「体の冷え」が免疫力の低下をもたらす
血管が収縮して血液が滞ってしまう最大の要因は、「体の冷え」にあります。
皆さんも「冷えは万病のもと」という言葉を聞いたことがあると思います。これは、体が冷えることで、いろいろな不調や病気が引き起こされることを意味しています。
寒さや冷えを感じると、私たちの体は血管を収縮させて熱を逃がさないようにしています。これは自らを守るための防御機能ですが、それによって血流が悪くなってしまうのです。
血流の悪さ(瘀血)がもたらす一番のトラブルが「免疫力」の低下です。
私たちの体の中の「免疫システム」を担う「免疫細胞」は、血液やリンパ液に乗って全身を巡り、体を守ってくれています。つまり、血流の悪さは、免疫システムにとって、致命的ともいえるものなのです。
血流の悪さが生活習慣病や各種症状の原因に
免疫力が低下すると、生活習慣病やがんのリスクが高まることがわかっています。それだけでなく、血流が悪くなることで臓器の機能も落ちてきます。

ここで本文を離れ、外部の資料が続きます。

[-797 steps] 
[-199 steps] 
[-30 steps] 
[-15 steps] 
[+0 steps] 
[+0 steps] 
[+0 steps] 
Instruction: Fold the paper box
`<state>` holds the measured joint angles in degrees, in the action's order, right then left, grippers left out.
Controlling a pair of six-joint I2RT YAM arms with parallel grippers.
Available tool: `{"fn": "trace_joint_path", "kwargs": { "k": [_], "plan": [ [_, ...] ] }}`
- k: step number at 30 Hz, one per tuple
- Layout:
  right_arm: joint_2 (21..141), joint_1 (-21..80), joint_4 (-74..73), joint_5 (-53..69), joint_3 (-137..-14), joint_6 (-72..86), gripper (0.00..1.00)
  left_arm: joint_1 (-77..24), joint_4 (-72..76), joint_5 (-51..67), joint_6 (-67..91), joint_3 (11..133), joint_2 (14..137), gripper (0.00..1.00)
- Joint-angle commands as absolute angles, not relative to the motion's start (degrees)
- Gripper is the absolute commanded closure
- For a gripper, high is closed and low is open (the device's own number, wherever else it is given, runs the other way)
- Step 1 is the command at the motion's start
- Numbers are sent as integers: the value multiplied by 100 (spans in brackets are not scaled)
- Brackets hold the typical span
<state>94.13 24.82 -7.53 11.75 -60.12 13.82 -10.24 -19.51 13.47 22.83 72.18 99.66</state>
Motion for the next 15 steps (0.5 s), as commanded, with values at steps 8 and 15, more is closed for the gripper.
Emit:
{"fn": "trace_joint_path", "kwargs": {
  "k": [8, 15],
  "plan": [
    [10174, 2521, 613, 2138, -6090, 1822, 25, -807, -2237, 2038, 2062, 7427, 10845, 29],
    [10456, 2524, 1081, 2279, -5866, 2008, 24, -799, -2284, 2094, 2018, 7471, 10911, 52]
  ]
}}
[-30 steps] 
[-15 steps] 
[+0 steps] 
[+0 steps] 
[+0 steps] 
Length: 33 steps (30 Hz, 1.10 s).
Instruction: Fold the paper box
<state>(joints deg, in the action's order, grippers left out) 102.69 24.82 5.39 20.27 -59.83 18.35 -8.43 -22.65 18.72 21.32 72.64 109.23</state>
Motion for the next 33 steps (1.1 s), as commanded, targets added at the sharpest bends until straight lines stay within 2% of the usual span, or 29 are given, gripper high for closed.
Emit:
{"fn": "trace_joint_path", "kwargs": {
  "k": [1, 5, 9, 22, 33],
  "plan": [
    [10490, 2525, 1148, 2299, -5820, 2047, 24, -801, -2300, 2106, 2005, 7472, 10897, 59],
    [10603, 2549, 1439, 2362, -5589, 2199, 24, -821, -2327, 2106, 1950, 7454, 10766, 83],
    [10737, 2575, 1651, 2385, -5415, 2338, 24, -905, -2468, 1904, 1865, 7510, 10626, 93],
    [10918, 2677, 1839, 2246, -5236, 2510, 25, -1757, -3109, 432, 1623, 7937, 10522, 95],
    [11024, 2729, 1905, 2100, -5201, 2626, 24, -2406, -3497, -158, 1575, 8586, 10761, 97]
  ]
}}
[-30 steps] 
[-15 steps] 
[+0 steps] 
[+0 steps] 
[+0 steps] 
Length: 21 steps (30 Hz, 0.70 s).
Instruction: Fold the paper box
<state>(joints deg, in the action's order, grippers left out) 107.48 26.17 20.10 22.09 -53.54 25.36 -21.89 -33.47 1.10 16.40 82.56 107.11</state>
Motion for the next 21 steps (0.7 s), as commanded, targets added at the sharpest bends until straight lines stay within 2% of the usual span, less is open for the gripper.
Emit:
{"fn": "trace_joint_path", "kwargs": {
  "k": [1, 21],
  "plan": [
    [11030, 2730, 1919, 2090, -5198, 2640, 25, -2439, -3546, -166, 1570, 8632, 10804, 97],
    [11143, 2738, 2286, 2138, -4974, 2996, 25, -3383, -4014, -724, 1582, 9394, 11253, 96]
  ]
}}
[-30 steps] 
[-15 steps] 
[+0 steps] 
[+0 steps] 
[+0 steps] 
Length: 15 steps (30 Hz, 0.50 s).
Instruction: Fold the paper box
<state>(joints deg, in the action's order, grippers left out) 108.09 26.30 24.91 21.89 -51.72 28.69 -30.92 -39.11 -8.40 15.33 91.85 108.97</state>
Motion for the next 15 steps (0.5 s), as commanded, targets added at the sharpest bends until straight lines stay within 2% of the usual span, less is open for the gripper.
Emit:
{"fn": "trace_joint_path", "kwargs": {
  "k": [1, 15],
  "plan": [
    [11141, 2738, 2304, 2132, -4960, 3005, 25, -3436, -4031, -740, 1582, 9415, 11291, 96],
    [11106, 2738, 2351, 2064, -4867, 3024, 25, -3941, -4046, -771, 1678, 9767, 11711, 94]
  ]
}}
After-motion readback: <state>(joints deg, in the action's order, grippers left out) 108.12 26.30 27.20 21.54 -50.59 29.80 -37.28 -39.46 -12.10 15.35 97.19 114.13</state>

特に女性の場合、卵巣や子宮の働きが低下して、生理痛や生理不順が起こりやすく、瘀血の状態が長く続くと、子宮筋腫、不妊、子宮がん、卵巣がんなどの原因になることも考えられます。
血流が悪くなると、腸の働きも悪くなります。便秘や下痢になったり、その両方を繰り返したり……。水分の排出がうまくいかずに、むくみの原因になることもあります。腸の働きが免疫に及ぼす影響も見逃せません。
さらに、血流の滞りが、肩こりや腰痛などの症状を引き起こすこともあります。
体温が1度下がると免疫力は約30%低下するという説も
このように体温は、結果的に私たちの体にとても大きな影響を及ぼしています。
私たちの体は、体温が1度下がるごとに免疫力が約30%、基礎代謝が約12%低下することがわかっています。これは、体温が1度下がるごとに、病気にかかるリスクが30%高まり、同じものを食べても12%太りやすくなる可能性があることを意味しています。
このことは逆に、体温が1度上がるごとに病気にかかるリスクが30%減り、同じものを食べても12%太りにくくなる可能性がある、と言い換えることもできます。